*Provided entries:*
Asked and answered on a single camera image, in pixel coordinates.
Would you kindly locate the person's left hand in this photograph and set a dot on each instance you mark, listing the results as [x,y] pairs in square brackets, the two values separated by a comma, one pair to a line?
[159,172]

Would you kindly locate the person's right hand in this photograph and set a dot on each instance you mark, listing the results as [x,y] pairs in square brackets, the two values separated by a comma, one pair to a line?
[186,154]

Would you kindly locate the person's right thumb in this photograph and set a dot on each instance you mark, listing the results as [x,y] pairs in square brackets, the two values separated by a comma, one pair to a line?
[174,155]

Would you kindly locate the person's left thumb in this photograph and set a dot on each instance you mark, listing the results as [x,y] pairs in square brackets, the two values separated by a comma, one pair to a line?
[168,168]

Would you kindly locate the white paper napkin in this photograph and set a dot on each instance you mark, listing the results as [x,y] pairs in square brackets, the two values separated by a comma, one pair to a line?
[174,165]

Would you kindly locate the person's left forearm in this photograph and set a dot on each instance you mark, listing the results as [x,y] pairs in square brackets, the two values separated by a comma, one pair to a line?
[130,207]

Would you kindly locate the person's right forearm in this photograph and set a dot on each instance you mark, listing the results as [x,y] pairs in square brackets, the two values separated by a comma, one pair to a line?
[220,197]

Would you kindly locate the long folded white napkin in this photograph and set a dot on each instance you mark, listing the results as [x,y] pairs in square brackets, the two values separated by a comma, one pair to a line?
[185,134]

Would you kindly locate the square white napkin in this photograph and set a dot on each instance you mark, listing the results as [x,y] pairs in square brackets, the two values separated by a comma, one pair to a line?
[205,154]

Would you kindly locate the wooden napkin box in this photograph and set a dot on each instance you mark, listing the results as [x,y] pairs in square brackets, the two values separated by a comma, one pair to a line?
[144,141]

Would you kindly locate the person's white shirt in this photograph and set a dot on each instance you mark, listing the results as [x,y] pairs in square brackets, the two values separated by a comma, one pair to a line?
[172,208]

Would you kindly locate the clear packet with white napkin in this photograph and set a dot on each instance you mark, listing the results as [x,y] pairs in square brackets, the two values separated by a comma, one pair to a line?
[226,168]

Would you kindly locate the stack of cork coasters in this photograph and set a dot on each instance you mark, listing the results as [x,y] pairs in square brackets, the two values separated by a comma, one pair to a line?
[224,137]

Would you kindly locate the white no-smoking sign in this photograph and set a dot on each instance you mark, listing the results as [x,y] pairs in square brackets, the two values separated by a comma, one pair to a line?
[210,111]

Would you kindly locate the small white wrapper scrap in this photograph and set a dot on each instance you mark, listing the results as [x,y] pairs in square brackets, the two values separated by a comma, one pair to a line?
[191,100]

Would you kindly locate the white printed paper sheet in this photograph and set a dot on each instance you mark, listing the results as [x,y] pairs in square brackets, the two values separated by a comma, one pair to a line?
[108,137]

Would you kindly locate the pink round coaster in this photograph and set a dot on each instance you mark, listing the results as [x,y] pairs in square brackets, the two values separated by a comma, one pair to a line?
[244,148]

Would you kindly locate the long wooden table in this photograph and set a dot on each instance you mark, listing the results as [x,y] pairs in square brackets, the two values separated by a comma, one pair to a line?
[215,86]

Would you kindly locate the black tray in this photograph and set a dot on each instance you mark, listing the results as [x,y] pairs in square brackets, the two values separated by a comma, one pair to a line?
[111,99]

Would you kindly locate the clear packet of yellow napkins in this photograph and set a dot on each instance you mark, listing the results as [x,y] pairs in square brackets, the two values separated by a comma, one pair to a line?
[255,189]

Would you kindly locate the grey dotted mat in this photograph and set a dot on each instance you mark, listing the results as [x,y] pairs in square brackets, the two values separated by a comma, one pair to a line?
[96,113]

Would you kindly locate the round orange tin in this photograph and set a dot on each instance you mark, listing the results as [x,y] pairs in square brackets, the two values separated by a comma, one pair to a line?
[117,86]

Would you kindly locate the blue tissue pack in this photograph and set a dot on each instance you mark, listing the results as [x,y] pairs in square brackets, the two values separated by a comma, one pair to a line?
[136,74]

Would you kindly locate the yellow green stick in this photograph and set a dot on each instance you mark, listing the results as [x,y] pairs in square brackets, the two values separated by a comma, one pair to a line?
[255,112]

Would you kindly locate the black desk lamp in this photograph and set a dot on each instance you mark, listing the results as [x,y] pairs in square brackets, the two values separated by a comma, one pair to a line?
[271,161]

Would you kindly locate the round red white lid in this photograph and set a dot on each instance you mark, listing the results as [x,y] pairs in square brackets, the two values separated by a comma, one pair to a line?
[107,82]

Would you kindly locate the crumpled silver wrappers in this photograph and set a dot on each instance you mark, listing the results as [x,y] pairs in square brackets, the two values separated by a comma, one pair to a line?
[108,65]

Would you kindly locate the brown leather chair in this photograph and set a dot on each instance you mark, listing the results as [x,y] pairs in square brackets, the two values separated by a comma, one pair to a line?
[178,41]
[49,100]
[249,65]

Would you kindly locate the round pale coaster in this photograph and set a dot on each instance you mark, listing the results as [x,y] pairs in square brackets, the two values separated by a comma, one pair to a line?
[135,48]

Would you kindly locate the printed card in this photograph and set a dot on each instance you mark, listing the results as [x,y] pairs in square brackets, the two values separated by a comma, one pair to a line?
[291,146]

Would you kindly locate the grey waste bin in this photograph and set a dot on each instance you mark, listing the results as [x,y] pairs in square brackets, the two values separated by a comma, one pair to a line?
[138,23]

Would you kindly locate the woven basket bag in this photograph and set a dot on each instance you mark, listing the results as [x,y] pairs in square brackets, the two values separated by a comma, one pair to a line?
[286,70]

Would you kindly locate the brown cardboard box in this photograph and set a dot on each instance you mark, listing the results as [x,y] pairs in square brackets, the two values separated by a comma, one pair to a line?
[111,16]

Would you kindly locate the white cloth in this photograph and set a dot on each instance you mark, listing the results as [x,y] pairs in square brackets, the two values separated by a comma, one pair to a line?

*Task prompt:* The answer is the line holding "Would you kindly locate the woven" and all the lines after it through the end of the records, repeated exactly.

*Result of this task:*
Would you kindly locate the woven basket bag in this photograph and set a dot on each instance you mark, listing the results as [x,y] pairs in square brackets, the two values separated by a comma, one pair to a line?
[286,70]

Would you kindly locate the brown cardboard box in this photograph and set a dot on each instance you mark, listing the results as [x,y] pairs in square brackets, the two values separated by a comma, one pair to a line?
[111,16]

Would you kindly locate the white cloth in this photograph and set a dot on each instance you mark, listing the results as [x,y] pairs in square brackets, the two values separated by a comma, one pair to a line?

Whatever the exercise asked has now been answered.